- Material to process:

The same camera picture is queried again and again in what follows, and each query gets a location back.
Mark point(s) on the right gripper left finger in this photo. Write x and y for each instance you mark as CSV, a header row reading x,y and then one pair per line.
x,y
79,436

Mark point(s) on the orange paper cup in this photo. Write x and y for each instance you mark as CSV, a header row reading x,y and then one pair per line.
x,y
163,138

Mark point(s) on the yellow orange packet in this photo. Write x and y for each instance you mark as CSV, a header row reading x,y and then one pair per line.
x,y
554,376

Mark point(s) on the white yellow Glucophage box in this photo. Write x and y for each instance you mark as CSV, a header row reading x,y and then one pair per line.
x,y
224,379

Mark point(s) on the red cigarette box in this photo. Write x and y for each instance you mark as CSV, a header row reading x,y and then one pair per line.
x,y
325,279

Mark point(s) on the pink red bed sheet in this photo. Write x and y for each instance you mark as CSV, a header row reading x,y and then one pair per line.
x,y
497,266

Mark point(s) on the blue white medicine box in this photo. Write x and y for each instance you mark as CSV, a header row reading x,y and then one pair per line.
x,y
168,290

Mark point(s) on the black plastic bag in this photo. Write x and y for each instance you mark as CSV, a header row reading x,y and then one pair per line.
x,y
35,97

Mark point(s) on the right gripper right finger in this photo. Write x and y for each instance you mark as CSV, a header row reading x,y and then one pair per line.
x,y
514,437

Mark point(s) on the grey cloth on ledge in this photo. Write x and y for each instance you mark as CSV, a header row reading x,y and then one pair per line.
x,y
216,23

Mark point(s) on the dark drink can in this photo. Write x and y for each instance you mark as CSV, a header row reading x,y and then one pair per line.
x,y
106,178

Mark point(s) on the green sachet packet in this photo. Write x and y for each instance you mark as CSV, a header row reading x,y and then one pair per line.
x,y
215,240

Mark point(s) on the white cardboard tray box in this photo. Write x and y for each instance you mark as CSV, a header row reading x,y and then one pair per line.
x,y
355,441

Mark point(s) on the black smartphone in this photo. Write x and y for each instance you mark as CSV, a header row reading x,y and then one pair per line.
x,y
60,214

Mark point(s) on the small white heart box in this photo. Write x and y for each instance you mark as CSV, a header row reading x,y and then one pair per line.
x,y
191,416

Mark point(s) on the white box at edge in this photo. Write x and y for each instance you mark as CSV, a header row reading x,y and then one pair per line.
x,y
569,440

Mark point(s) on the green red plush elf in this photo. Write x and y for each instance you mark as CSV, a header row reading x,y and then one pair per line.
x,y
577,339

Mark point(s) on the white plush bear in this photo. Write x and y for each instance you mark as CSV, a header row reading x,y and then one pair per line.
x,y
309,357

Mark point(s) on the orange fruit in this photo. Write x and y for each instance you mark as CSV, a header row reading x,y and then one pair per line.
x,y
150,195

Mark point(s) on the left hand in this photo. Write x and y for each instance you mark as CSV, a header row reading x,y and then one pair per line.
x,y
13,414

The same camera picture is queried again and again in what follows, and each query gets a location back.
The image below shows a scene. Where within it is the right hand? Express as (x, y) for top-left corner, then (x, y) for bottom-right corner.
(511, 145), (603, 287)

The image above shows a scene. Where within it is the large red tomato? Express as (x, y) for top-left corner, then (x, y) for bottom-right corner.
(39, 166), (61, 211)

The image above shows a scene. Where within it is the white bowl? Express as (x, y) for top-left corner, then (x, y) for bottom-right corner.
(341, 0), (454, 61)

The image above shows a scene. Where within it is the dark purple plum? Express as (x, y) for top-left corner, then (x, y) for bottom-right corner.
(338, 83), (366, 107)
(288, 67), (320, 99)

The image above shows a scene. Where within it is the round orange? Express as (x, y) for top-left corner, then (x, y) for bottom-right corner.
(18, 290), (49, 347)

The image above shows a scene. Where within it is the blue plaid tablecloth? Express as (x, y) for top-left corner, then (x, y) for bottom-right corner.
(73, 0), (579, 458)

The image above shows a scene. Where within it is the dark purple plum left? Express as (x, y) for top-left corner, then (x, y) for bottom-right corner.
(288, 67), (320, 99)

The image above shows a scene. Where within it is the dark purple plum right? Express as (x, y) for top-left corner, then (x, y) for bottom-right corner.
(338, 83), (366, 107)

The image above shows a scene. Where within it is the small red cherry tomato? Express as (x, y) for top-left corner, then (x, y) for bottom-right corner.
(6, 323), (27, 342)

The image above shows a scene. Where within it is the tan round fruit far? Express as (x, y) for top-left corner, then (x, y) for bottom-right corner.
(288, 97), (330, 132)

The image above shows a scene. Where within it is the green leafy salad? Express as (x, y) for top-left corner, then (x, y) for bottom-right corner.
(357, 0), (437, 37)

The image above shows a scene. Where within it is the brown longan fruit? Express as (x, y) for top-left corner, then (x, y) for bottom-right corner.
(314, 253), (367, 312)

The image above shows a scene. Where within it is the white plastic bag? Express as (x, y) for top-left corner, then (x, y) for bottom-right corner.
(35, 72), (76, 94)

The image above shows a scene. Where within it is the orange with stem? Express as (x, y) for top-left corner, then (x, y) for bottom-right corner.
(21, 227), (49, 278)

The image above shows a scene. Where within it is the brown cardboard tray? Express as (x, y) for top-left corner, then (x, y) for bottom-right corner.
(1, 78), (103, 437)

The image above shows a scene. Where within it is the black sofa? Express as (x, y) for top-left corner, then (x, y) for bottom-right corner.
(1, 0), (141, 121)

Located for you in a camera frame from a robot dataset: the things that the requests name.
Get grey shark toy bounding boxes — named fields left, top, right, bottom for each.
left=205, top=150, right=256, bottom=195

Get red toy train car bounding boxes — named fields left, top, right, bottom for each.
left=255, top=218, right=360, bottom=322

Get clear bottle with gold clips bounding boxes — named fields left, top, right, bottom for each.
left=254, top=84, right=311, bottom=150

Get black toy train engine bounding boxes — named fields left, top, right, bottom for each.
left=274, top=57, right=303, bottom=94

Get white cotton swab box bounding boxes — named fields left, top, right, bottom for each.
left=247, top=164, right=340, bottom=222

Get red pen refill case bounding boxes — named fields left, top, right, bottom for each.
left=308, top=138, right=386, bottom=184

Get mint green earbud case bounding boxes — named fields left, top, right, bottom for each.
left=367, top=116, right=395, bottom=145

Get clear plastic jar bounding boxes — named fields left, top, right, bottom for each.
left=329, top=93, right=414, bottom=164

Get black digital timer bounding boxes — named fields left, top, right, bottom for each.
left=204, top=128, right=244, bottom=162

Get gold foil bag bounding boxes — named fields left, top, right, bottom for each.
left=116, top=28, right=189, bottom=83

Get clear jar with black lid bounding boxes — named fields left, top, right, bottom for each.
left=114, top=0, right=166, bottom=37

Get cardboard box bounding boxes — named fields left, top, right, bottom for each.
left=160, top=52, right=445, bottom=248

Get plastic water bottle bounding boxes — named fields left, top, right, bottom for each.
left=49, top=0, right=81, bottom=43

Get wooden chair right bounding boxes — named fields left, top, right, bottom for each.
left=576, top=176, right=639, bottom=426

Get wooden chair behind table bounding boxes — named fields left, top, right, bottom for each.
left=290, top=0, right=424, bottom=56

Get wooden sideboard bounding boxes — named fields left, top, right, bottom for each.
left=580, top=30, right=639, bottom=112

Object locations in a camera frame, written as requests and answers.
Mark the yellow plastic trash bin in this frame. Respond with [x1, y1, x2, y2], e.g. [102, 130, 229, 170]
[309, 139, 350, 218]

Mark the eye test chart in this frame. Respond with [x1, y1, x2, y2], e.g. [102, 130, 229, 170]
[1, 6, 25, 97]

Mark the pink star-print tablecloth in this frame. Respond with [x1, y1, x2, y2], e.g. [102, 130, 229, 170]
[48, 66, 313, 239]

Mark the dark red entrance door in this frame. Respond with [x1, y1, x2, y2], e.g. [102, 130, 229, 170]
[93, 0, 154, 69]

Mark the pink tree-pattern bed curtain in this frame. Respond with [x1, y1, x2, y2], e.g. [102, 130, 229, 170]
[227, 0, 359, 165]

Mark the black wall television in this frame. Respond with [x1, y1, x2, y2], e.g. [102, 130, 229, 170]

- Problem to solve: Every line above that holds the string "requests" should be returned.

- Task result:
Located for you in a camera frame from a robot dataset: the things that the requests name.
Object locations in a camera frame, written as requests and answers.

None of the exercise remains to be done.